Kira: How’s your week?

Aleem’s eyes lingered on the message.

It wasn’t flirtatious.

It wasn’t demanding.

It was simply… reciprocal.

He replied.

Aleem: Busy. But fine.

Dan leaned over his shoulder shamelessly.

“Oh,” Dan said. “So it’s like that.”

Aleem shifted his phone away. “It’s like nothing.”

Im smiled without looking up from a shelf. “It’s like something, actually.”

Fiz said nothing. He just adjusted the strap on his wrist and kept walking.

Aaron glanced back once, eyes steady, then returned to scanning book titles.

Aleem could feel it–his friends didn’t need him to announce anything.

They simply noticed.

And they didn’t make him feel like he had to shrink his life to fit romance into it.


On Friday evening, Kira was on Farah’s couch with a blanket over her legs, sharing popcorn while Yuxin narrated the movie like she had been hired to do commentary.

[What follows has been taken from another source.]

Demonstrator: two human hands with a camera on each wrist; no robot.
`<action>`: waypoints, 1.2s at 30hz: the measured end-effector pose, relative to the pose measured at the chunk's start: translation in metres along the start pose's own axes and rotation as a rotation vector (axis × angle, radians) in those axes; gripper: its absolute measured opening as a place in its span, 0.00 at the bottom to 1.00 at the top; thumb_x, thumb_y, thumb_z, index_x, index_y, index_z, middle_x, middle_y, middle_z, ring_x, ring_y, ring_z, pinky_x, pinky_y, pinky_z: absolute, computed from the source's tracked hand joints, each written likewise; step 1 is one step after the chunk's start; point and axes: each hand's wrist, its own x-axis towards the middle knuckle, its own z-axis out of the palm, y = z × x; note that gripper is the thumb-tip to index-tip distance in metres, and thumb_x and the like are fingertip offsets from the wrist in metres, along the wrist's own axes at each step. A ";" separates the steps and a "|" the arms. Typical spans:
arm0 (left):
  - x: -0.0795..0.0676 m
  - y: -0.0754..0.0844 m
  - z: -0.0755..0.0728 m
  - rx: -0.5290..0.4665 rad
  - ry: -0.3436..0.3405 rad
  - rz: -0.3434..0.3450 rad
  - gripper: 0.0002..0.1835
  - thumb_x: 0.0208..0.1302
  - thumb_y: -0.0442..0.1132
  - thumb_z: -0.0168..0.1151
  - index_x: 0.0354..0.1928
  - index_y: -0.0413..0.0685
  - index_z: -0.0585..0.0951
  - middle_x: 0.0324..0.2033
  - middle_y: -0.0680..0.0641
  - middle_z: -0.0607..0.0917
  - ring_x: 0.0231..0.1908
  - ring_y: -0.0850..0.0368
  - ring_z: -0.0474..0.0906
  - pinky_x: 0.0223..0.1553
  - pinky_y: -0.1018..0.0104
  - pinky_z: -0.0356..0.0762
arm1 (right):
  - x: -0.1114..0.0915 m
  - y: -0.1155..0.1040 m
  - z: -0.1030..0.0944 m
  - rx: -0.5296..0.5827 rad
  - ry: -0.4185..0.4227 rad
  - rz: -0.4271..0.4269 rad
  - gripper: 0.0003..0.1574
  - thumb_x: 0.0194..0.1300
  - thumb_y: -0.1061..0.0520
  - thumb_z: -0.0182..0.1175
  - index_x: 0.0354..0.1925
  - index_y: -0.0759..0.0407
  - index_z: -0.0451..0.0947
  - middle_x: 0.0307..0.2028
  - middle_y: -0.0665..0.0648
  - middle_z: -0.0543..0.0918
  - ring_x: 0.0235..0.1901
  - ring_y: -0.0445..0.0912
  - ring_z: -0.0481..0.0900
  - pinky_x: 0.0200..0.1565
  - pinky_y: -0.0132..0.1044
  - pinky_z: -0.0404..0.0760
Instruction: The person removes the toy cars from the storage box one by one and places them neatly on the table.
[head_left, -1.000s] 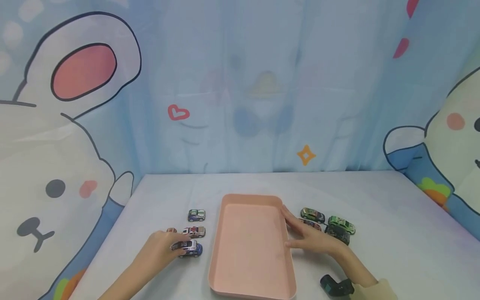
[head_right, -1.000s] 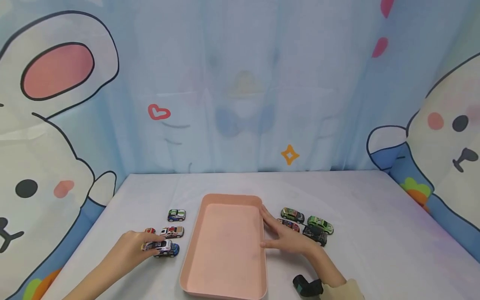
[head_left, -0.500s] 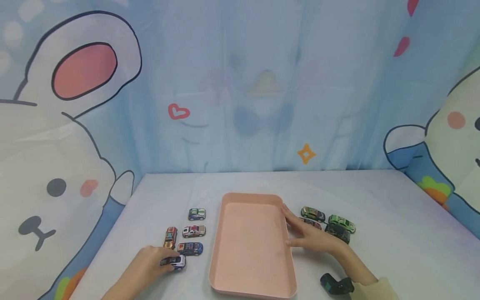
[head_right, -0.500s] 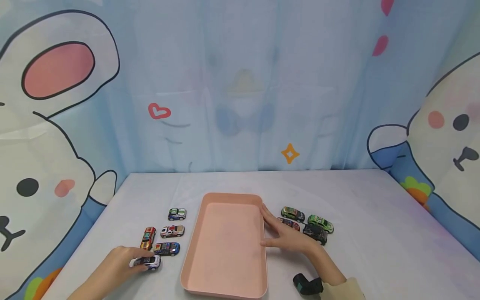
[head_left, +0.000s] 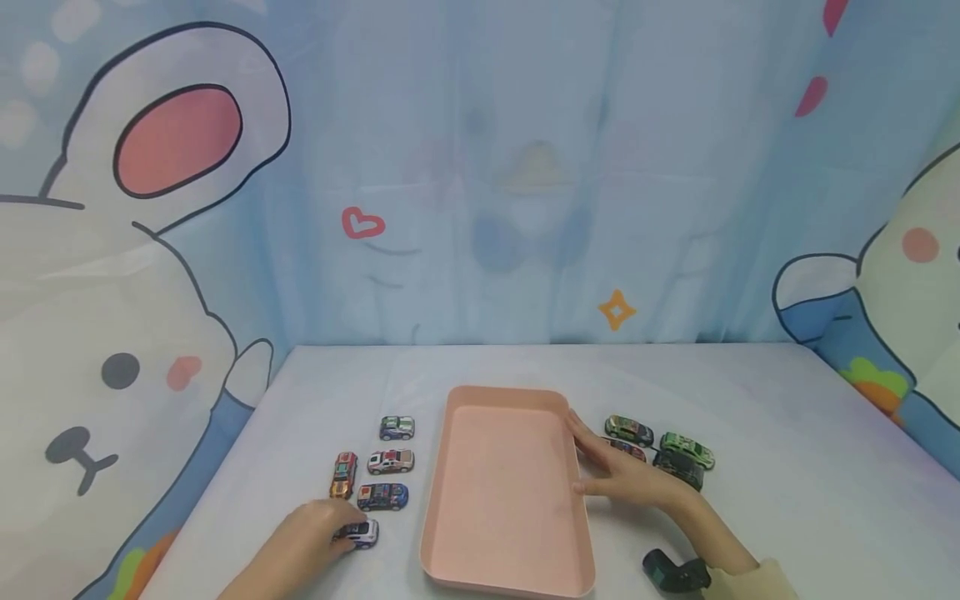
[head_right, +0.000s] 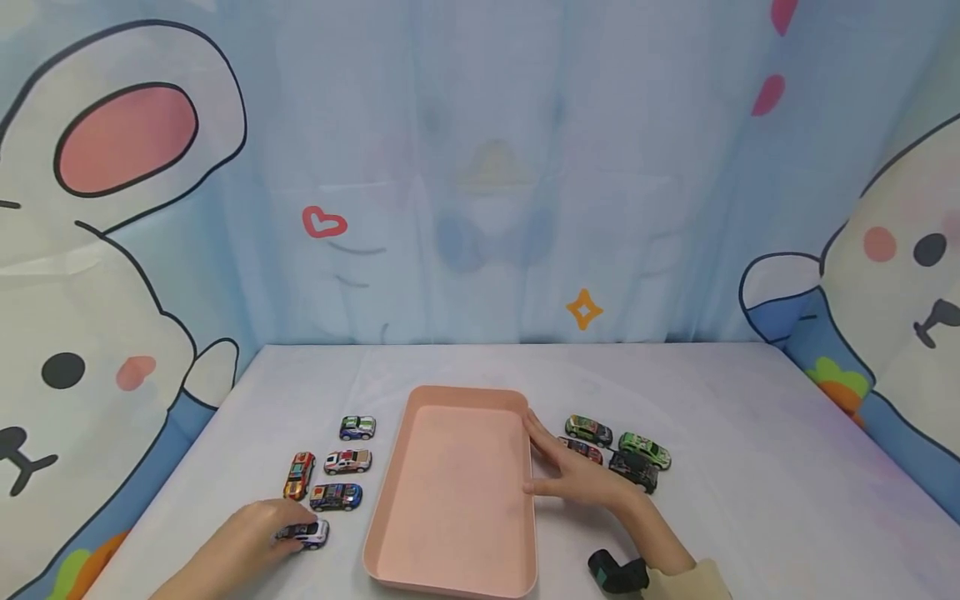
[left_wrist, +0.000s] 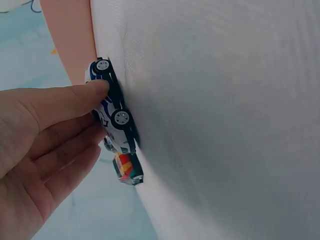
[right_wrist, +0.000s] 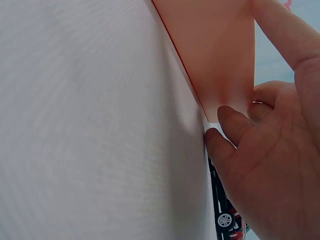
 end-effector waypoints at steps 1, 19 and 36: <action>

Aisyah arrived later, hair still slightly damp, greeting them with quick kisses to cheeks and a tired smile.

Wen sat on the floor, back against the sofa, perfectly content in silence.

Kira’s phone buzzed.

She didn’t grab it immediately.

She waited until a quiet moment–until the movie had shifted into a scene she’d seen before.

Then she checked.

Aleem: Hope your night is good.

That was all.

No question.

No demand for a reply.

Kira’s chest softened.

She typed back.

Kira: It is. Movie night with the girls.

The reply came a minute later.

Aleem: Nice. I’m out with the boys.

Kira pictured him–not alone, not waiting, not hoping too hard.

Just existing inside his own community the way she did.

She smiled at her screen.

Yuxin noticed immediately.

“Oho,” Yuxin murmured, leaning close. “Who is making you smile like that?”

Kira didn’t hide her phone. She didn’t clutch it. She just placed it face down on the couch.

“Someone,” she admitted.

Farah snorted. “Tell us or don’t. But don’t be mysterious. It’s annoying.”

Aisyah’s gaze sharpened, but her tone was gentle. “Do you feel safe?”

Kira blinked, surprised by how easy the answer was.

“Yes,” she said.

Wen, still quiet, reached up and squeezed Kira’s ankle lightly–an absent gesture of affection that somehow grounded her.

Kira looked at her friends.

At the way none of them looked threatened.

None of them looked abandoned.

They were simply… with her.

And if romance grew from here, it would have to grow around them.

Not through them.


Later that same night, Aleem sat at a table with his bros, empty plates between them, iced drinks sweating under warm lights.

Dan was mid-rant about a colleague. Im listened with patient attention. Fiz checked his macros with the seriousness of a man doing a sacred ritual. Aaron watched the street outside through the window like he was measuring the world.

Aleem’s phone buzzed.

He didn’t flinch.

He checked it calmly.

Kira: Hope your night is good too.

Aleem’s mouth curved before he could stop it.

Dan saw it.

“Ah,” Dan said, leaning back as if witnessing something holy. “That’s the smile.”

Aleem sighed. “Don’t start.”

Im’s tone was mild. “Let him have it.”

Fiz glanced over. “You’re still here.”

Aleem looked at him. “Of course I am.”

Fiz nodded once, satisfied.

Aaron’s voice cut through softly.

“If it’s right,” he said, “it won’t take you away.”

Aleem’s throat tightened, familiar.

He looked down at his phone again.

Two simple sentences.

Two lives continuing.

Not merging yet.

Just moving closer, steadily.

“Aku pilih kau. Bukan sebab aku perlukan kau. Tapi sebab aku mahu.”

I choose you. Not because I need you. But because I want you.

Aleem didn’t send that.

Not yet.

But the truth of it sat quietly in his chest anyway.